Posted on 7/30/20 at 12:27 am to
Posted by Misnomer
Member since Apr 2020
3664 posts
Posted on 7/30/20 at 12:27 am to
Posted by mmmmmbeeer
ATL
Member since Nov 2014
9643 posts
Posted on 7/30/20 at 12:29 am to
Why did the monkey fall out of the tree?





Because it was dead.
Posted by fr33manator
Baton Rouge
Member since Oct 2010
133039 posts
Posted on 7/30/20 at 12:35 am to



Good one

My kid: “daddy, can you make me a peanut butter sandwich?”



Me: “poof, you’re a peanut butter Sandwich.”
Posted by Misnomer
Member since Apr 2020
3664 posts
Posted on 7/30/20 at 12:41 am to
My son to me after I got hit in the eye with a tennis ball: “Your eye was really on the ball, Mom.”

:rimshot2:
Posted by Larry Gooseman
Houston
Member since Mar 2014
2754 posts
Posted on 7/30/20 at 5:48 am to
What does every good dad joke have in common? The punchline is apparent.
Posted by soccerfüt
Location: A Series of Tubes
Member since May 2013
72629 posts
Posted on 7/30/20 at 5:58 am to
Q.:What kind of car did God have?

A.: A Plymouth. He drove Adam and Eve out of the Garden of Eden in his Fury.
Posted by 89AUTiger
Member since May 2020
137 posts
Posted on 7/30/20 at 6:54 am to
A man walks into a bar with a slab of asphalt under his arm.
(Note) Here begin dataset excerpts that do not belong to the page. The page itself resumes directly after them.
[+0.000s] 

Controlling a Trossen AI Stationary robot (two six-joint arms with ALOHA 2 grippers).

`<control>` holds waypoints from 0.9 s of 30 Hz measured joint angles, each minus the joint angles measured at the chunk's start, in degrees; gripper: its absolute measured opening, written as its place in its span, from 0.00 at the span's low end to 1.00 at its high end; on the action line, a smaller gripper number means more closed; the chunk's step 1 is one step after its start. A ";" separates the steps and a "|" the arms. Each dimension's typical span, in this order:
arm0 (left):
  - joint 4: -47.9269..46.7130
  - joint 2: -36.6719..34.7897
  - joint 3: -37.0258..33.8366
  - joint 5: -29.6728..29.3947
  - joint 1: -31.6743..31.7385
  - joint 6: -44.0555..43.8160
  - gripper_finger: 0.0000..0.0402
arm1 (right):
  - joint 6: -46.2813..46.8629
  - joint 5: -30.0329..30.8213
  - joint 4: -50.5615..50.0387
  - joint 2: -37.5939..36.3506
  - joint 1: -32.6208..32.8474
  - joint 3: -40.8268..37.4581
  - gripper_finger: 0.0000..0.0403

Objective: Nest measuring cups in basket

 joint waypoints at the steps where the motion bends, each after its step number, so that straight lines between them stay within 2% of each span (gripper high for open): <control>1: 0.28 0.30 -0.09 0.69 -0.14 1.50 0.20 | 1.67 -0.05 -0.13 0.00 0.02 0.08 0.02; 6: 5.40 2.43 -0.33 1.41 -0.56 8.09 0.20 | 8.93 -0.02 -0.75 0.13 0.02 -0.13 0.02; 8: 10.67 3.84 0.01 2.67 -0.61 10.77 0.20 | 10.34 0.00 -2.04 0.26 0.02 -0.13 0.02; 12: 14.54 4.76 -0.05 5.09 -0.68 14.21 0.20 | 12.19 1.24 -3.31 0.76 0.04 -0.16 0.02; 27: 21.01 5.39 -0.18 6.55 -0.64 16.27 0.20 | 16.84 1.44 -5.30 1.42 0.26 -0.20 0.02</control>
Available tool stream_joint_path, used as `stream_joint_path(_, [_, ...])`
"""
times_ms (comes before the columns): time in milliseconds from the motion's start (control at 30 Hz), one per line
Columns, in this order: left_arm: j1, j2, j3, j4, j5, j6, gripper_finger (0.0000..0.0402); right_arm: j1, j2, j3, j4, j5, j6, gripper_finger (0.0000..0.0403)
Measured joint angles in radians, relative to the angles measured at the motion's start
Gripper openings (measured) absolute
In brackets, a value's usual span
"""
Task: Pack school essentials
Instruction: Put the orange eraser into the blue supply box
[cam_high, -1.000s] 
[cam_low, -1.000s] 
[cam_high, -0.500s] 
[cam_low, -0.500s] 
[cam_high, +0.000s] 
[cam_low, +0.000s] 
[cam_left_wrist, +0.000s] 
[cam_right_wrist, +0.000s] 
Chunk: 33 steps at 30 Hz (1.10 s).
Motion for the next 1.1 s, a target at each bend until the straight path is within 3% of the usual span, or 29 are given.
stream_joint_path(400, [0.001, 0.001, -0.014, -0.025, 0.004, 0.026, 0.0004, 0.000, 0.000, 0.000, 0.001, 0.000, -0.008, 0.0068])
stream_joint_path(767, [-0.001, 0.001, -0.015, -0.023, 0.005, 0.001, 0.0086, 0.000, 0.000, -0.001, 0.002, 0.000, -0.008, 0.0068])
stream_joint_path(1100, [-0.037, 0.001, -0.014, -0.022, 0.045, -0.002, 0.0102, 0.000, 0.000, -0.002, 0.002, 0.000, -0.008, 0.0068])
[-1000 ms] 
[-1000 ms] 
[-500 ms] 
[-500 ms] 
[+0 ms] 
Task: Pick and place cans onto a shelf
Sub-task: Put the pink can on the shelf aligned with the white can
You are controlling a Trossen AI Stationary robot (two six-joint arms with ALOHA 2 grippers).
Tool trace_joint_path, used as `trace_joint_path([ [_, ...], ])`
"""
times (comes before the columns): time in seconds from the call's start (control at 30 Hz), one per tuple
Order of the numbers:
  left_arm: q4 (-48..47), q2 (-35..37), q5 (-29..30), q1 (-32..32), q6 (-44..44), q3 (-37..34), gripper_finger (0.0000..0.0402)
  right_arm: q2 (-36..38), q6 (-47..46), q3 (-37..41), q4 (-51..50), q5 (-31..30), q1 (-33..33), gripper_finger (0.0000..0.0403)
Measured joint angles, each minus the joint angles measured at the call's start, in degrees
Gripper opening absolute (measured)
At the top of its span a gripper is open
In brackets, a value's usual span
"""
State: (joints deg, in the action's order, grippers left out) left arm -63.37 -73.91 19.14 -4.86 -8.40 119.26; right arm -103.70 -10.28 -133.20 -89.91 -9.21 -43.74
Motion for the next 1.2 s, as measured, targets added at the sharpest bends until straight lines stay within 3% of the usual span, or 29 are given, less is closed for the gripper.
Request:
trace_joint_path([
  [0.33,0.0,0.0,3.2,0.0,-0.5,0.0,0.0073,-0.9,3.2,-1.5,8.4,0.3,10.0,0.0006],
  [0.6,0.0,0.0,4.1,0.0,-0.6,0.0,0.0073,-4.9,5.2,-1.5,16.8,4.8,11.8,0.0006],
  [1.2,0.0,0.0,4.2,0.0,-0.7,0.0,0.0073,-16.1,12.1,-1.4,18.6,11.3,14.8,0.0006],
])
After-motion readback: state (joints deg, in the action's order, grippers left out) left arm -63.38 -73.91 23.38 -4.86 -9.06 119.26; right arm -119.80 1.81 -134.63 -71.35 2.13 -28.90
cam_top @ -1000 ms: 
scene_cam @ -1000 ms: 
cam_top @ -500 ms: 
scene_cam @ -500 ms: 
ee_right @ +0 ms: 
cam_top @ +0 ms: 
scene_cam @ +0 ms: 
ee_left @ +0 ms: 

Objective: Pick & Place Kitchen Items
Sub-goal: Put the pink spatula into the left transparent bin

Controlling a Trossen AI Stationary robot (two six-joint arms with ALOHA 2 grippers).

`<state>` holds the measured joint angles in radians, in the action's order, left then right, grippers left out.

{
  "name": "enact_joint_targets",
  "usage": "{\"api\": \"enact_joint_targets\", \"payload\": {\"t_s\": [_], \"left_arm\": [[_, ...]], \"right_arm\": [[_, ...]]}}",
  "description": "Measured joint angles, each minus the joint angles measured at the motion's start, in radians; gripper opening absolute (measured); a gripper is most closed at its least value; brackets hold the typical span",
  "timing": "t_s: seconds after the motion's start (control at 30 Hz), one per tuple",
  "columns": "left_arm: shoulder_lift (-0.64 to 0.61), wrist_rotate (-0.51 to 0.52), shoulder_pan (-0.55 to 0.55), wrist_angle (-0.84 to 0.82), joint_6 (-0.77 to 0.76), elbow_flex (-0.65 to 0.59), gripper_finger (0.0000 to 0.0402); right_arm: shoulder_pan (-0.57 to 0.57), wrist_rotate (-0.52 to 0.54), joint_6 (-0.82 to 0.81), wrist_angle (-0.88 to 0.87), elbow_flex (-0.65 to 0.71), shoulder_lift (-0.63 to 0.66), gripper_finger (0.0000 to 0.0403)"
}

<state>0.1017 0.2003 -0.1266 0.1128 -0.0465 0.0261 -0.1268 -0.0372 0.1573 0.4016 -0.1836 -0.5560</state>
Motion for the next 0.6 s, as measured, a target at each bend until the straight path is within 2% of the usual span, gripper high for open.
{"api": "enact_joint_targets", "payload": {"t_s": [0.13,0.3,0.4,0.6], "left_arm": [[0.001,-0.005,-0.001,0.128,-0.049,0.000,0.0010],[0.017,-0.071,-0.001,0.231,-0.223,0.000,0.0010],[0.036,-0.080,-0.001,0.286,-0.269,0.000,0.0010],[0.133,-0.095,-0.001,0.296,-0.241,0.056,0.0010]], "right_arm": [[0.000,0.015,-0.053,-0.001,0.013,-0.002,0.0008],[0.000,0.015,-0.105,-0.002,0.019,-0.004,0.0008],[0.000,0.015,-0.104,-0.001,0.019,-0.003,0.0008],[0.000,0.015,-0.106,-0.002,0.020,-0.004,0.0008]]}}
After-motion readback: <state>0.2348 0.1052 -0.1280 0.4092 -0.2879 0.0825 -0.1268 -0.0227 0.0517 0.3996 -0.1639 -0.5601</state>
He walks up to the bartender and says, “Give me a beer, Mac. And one for the road.”
Posted by SouthEndzoneTiger
Louisiana
Member since Mar 2008
11368 posts
Posted on 7/30/20 at 7:05 am to
One year I found the perfect birthday card for my dad. It read, "Dad, I knew raising me would make your hair turn gray, I just didn't realize it would also make it turn loose."
Posted by SG_Geaux
Beautiful St George, LA
Member since Aug 2004
80213 posts
Posted on 7/30/20 at 7:36 am to
quote:

Rape


Hey! Rape is no laughing matter.




Unless you are raping a clown.
Posted by CalicoJack
The Centennial State
Member since Jun 2020
204 posts
Posted on 7/30/20 at 7:59 am to
You like my new shoes? I actually bought them from a drug dealer.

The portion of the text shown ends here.